Whole genome phylogeny for 21 Drosophila species using predicted 2b-RAD fragments

PeerJ. 2013 Dec 23:1:e226. doi: 10.7717/peerj.226.


Type IIB restriction endonucleases are site-specific endonucleases that cut both strands of double-stranded DNA upstream and downstream of their recognition sequences. These restriction enzymes have recognition sequences that are generally interrupted and range from 5 to 7 bases long. They produce DNA fragments which are uniformly small, ranging from 21 to 33 base pairs in length (without cohesive ends). The fragments are generated from throughout the entire length of a genomic DNA providing an excellent fractional representation of the genome. In this study we simulated restriction enzyme digestions on 21 sequenced genomes of various Drosophila species using the predicted targets of 16 Type IIB restriction enzymes to effectively produce a large and arbitrary selection of loci from these genomes. The fragments were then used to compare organisms and to calculate the distance between genomes in pair-wise combination by counting the number of shared fragments between the two genomes. Phylogenetic trees were then generated for each enzyme using this distance measure and the consensus was calculated. The consensus tree obtained agrees well with the currently accepted tree for the Drosophila species. We conclude that multi-locus sub-genomic representation combined with next generation sequencing, especially for individuals and species without previous genome characterization, can accelerate studies of comparative genomics and the building of accurate phylogenetic trees.
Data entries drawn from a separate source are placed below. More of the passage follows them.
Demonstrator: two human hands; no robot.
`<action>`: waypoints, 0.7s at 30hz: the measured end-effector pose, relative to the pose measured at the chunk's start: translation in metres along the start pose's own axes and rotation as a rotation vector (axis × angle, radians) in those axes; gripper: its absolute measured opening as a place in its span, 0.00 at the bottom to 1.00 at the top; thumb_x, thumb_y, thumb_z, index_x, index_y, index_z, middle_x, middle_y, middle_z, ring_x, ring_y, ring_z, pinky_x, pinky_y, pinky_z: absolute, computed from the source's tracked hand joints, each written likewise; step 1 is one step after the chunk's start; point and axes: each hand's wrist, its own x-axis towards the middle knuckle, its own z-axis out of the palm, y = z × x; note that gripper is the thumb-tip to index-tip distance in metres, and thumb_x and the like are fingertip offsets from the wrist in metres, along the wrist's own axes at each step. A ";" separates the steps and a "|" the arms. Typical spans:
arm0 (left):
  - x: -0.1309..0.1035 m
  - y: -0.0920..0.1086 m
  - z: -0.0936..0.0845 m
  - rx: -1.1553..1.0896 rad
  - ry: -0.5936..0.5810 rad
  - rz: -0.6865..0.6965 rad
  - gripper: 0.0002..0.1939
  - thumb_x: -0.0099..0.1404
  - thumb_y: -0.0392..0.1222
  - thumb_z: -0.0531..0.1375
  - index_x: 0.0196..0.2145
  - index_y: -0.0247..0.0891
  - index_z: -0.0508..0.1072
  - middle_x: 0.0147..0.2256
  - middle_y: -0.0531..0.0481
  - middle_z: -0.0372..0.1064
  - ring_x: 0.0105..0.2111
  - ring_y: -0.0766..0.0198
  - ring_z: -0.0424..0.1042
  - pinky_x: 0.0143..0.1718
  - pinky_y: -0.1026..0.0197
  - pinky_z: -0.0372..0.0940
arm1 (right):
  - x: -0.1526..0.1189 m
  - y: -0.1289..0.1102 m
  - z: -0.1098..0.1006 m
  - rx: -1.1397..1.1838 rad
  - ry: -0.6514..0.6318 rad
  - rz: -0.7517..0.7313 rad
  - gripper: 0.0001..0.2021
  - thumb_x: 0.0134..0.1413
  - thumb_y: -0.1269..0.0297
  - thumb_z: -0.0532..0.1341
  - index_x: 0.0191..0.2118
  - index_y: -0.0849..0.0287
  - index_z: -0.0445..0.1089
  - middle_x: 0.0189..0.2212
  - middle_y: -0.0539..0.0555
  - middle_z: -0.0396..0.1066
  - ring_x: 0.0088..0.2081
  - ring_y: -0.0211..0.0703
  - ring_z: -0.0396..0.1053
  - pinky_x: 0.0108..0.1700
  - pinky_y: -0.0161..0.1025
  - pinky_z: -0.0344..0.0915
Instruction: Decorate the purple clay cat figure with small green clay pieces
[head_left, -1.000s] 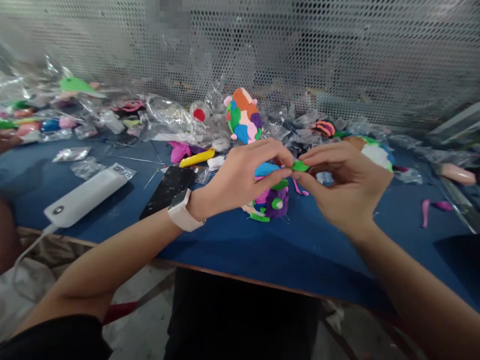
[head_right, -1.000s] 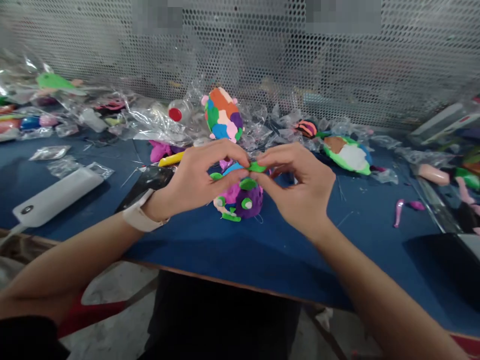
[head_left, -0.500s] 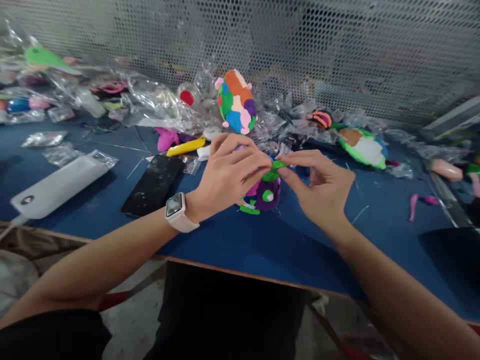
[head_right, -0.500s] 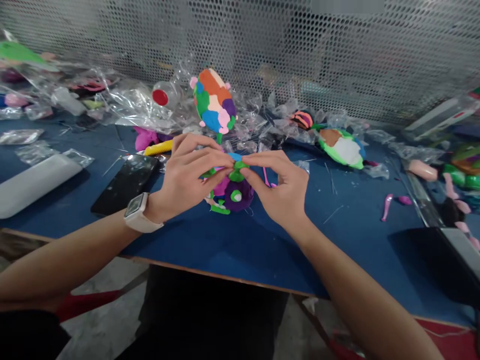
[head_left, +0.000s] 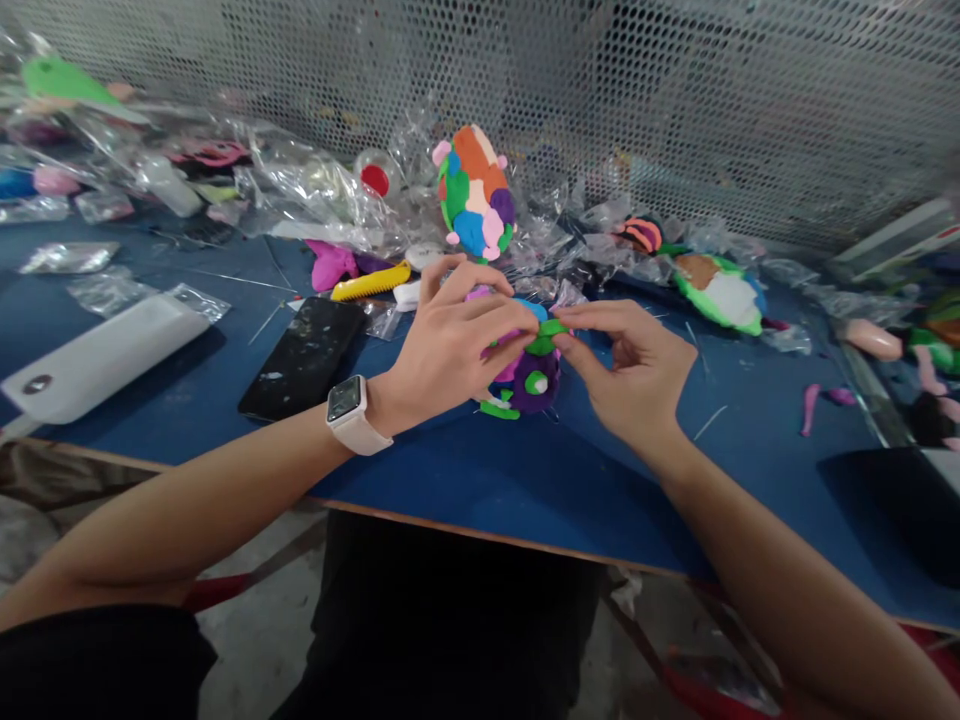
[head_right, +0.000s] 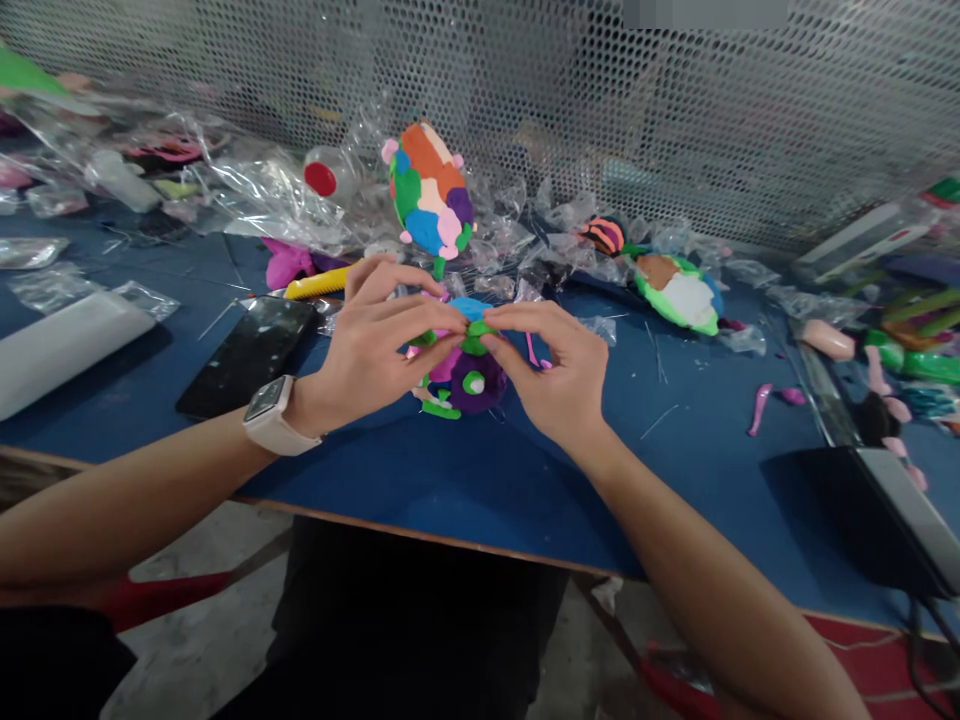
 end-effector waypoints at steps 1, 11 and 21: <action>0.000 0.000 0.000 -0.001 -0.005 -0.008 0.04 0.75 0.44 0.63 0.41 0.46 0.79 0.39 0.53 0.79 0.53 0.55 0.75 0.66 0.38 0.60 | 0.000 0.000 0.000 -0.017 -0.003 0.000 0.06 0.60 0.65 0.72 0.41 0.45 0.81 0.40 0.49 0.84 0.44 0.49 0.82 0.51 0.53 0.80; -0.002 0.006 0.000 -0.064 -0.057 -0.071 0.04 0.71 0.45 0.66 0.40 0.44 0.79 0.43 0.49 0.79 0.54 0.54 0.74 0.69 0.38 0.57 | 0.001 0.000 -0.006 0.003 -0.059 -0.011 0.08 0.61 0.64 0.71 0.45 0.46 0.82 0.42 0.50 0.85 0.44 0.49 0.82 0.49 0.51 0.80; -0.005 0.006 0.005 -0.034 -0.040 -0.092 0.04 0.72 0.44 0.66 0.42 0.43 0.78 0.44 0.50 0.77 0.54 0.55 0.75 0.71 0.38 0.57 | 0.005 0.002 -0.013 -0.045 -0.114 0.011 0.10 0.61 0.65 0.70 0.46 0.43 0.83 0.40 0.48 0.85 0.39 0.46 0.82 0.44 0.47 0.80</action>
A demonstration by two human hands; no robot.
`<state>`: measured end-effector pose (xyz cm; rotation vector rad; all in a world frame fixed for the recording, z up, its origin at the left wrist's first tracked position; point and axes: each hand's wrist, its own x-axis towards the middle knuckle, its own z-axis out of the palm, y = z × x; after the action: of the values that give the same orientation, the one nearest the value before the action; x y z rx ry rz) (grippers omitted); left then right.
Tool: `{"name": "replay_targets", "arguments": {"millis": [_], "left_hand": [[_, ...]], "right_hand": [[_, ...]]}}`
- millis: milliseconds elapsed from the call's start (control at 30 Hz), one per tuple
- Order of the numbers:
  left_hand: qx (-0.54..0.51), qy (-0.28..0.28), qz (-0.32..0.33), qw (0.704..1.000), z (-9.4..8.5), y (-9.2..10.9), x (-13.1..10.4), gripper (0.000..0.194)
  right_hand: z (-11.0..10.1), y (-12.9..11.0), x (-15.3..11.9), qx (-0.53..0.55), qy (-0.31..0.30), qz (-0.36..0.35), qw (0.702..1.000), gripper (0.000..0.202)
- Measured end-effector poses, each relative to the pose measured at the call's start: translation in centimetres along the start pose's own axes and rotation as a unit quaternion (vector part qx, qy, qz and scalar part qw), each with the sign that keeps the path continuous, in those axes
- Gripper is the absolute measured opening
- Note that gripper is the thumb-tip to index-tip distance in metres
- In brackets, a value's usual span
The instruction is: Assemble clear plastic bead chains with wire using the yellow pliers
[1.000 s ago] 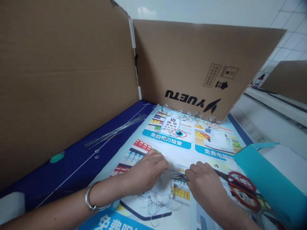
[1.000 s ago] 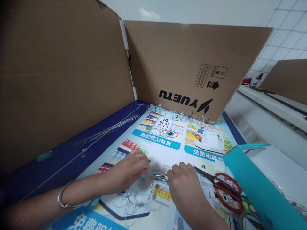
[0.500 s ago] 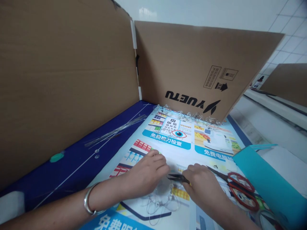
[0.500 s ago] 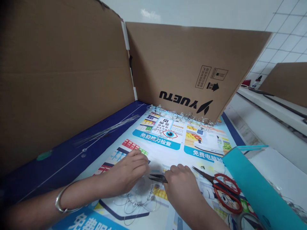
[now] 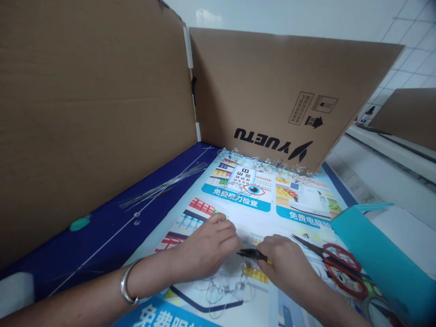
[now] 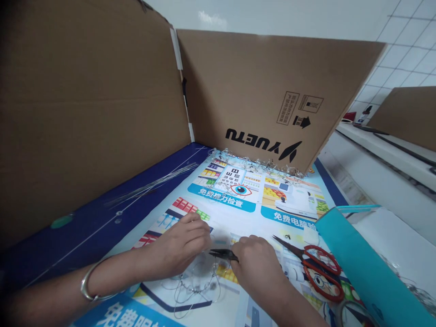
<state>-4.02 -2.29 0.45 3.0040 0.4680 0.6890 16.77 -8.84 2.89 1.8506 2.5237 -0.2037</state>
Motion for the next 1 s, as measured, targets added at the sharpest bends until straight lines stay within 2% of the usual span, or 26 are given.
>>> {"name": "replay_targets", "arguments": {"millis": [500, 767, 1000], "left_hand": [[-0.024, 0.029, 0.021, 0.999, 0.20, -0.19, -0.06, 0.017], [-0.035, 0.027, 0.039, 0.998, -0.02, -0.13, -0.06, 0.017], [-0.034, 0.013, 0.042, 0.998, -0.04, -0.17, -0.11, 0.018]], "right_hand": [[0.13, 0.07, 0.13, 0.014, -0.028, -0.004, 0.999, 0.011], [0.27, 0.33, 0.16, 0.032, -0.035, -0.009, 0.999, 0.014], [0.56, 0.66, 0.28, 0.043, -0.040, -0.010, 0.998, 0.008]]}}
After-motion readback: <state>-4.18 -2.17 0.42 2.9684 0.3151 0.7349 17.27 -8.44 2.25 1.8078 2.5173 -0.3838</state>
Keywords: Phylogenomics; Reduced genomic representation; Restriction-site associated DNA (RAD) tags; Type IIB restriction enzymes.

Grants and funding

This work was supported by the Graduate Student Assistantship from the Biology Department and School of Graduate Studies, Indiana State University, held by Arun Seetharam. The funders had no role in study design, data collection and analysis, decision to publish, or preparation of the manuscript.